#### Work to be completed:
Nothing in the data should be left out or altered when it is retyped.

#### Recorded data:
▶
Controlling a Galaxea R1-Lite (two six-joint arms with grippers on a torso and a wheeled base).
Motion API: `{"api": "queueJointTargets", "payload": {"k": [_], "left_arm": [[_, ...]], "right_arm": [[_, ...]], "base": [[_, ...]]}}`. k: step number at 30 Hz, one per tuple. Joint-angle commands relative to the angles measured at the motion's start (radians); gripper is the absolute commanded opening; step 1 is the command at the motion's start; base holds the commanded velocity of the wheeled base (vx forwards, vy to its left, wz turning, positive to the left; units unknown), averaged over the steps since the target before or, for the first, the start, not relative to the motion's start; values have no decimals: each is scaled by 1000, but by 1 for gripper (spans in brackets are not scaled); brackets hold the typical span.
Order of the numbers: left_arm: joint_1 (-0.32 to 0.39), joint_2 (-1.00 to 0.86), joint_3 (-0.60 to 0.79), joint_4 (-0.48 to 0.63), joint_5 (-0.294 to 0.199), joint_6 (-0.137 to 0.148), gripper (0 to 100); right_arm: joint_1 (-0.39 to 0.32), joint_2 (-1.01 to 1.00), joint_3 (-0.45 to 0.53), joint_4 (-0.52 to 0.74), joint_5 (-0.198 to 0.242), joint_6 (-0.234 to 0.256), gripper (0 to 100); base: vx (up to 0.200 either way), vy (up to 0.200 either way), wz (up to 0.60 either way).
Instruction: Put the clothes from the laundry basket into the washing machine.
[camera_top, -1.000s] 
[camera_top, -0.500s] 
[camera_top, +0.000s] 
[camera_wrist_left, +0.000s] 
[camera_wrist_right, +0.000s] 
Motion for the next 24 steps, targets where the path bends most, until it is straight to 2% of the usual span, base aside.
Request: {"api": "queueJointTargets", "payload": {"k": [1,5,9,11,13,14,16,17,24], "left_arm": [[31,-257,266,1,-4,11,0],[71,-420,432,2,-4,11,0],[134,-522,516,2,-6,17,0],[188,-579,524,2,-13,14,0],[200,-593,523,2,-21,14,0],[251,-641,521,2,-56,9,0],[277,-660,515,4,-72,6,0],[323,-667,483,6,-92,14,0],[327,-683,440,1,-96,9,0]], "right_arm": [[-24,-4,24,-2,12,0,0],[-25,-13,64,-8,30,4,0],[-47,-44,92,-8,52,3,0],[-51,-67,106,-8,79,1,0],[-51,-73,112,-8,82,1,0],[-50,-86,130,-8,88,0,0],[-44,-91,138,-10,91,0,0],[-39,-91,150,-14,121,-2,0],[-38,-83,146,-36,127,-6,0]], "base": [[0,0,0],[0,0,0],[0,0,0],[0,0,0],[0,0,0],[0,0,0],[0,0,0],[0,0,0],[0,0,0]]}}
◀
#### Response to this task:
Controlling a Galaxea R1-Lite (two six-joint arms with grippers on a torso and a wheeled base).
Motion API: `{"api": "queueJointTargets", "payload": {"k": [_], "left_arm": [[_, ...]], "right_arm": [[_, ...]], "base": [[_, ...]]}}`. k: step number at 30 Hz, one per tuple. Joint-angle commands relative to the angles measured at the motion's start (radians); gripper is the absolute commanded opening; step 1 is the command at the motion's start; base holds the commanded velocity of the wheeled base (vx forwards, vy to its left, wz turning, positive to the left; units unknown), averaged over the steps since the target before or, for the first, the start, not relative to the motion's start; values have no decimals: each is scaled by 1000, but by 1 for gripper (spans in brackets are not scaled); brackets hold the typical span.
Order of the numbers: left_arm: joint_1 (-0.32 to 0.39), joint_2 (-1.00 to 0.86), joint_3 (-0.60 to 0.79), joint_4 (-0.48 to 0.63), joint_5 (-0.294 to 0.199), joint_6 (-0.137 to 0.148), gripper (0 to 100); right_arm: joint_1 (-0.39 to 0.32), joint_2 (-1.01 to 1.00), joint_3 (-0.45 to 0.53), joint_4 (-0.52 to 0.74), joint_5 (-0.198 to 0.242), joint_6 (-0.234 to 0.256), gripper (0 to 100); base: vx (up to 0.200 either way), vy (up to 0.200 either way), wz (up to 0.60 either way).
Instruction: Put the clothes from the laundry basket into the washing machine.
[camera_top, -1.000s] 
[camera_top, -0.500s] 
[camera_top, +0.000s] 
[camera_wrist_left, +0.000s] 
[camera_wrist_right, +0.000s] 
Motion for the next 24 steps, targets where the path bends most, until it is straight to 2% of the usual span, base aside.
Request: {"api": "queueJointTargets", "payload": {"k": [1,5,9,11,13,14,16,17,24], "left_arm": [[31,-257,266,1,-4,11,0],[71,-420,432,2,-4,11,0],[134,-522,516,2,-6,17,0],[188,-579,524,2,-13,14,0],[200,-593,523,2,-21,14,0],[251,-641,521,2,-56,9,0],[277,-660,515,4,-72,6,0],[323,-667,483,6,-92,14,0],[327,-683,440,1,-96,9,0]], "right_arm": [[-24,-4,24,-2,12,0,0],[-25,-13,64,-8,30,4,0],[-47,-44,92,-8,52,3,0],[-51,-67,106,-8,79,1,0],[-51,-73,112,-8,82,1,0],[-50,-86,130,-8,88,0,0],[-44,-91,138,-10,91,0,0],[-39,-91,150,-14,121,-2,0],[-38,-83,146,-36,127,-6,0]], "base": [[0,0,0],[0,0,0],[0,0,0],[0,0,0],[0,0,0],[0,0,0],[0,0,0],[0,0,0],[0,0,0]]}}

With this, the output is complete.